What the exercise asks: In the material below, print every line exactly and omit the pictures.

Data excerpt:
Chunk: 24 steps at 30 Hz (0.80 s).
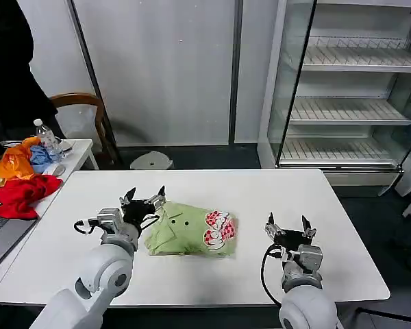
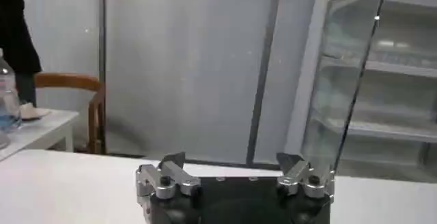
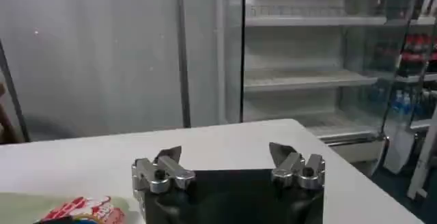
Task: Fold and organize the clothes.
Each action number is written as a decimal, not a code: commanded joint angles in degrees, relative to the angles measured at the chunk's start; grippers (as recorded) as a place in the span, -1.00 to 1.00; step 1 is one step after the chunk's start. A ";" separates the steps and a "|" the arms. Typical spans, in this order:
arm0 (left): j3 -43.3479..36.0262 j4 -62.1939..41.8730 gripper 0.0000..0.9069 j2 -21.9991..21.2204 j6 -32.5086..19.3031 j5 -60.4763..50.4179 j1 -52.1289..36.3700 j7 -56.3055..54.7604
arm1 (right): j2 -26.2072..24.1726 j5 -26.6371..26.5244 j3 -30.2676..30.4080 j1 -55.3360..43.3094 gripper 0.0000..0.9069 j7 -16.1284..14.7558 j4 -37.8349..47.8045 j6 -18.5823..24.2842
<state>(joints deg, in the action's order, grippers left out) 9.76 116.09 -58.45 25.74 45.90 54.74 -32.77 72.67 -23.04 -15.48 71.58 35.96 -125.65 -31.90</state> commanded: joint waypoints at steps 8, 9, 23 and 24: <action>2.33 -1.51 1.00 1.96 0.82 2.58 0.70 -0.30 | -2.29 -3.87 -1.97 -0.86 1.00 0.43 2.32 -1.22; 2.49 -1.74 1.00 2.03 0.82 2.72 0.74 -0.29 | -2.39 -4.14 -2.01 -0.91 1.00 0.30 2.63 -1.22; 5.74 -5.40 1.00 4.78 -0.37 3.91 1.87 0.70 | -4.55 -4.91 -2.63 -0.38 1.00 -2.31 4.93 -1.24; 5.84 -5.45 1.00 4.81 -0.39 3.91 1.90 0.72 | -4.62 -4.93 -2.59 -0.38 1.00 -2.36 4.90 -1.23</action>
<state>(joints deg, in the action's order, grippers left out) 14.51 112.03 -54.60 25.56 49.35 56.43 -32.14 69.05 -27.16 -17.93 71.24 34.55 -121.74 -33.02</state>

Your solution:
Chunk: 24 steps at 30 Hz (0.80 s).
Task: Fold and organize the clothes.
Each action number is written as a decimal, not a code: commanded joint angles in degrees, relative to the angles measured at the chunk's start; grippers (as recorded) as a place in the span, -1.00 to 1.00; step 1 is one step after the chunk's start. A ";" separates the steps and a "|" the arms. Typical spans, in this order:
arm0 (left): j3 -43.3479..36.0262 j4 -62.1939..41.8730 gripper 0.0000..0.9069 j2 -21.9991..21.2204 j6 -32.5086..19.3031 j5 -60.4763..50.4179 j1 -52.1289..36.3700 j7 -56.3055..54.7604
arm1 (right): j2 -26.2072..24.1726 j5 -26.6371..26.5244 j3 -30.2676..30.4080 j1 -55.3360..43.3094 gripper 0.0000..0.9069 j7 -16.1284..14.7558 j4 -37.8349..47.8045 j6 -18.5823..24.2842
<state>(joints deg, in the action's order, grippers left out) 9.76 116.09 -58.45 25.74 45.90 54.74 -32.77 72.67 -23.04 -15.48 71.58 35.96 -125.65 -31.90</state> commanded: joint waypoints at steps 8, 9, 23 and 24: <action>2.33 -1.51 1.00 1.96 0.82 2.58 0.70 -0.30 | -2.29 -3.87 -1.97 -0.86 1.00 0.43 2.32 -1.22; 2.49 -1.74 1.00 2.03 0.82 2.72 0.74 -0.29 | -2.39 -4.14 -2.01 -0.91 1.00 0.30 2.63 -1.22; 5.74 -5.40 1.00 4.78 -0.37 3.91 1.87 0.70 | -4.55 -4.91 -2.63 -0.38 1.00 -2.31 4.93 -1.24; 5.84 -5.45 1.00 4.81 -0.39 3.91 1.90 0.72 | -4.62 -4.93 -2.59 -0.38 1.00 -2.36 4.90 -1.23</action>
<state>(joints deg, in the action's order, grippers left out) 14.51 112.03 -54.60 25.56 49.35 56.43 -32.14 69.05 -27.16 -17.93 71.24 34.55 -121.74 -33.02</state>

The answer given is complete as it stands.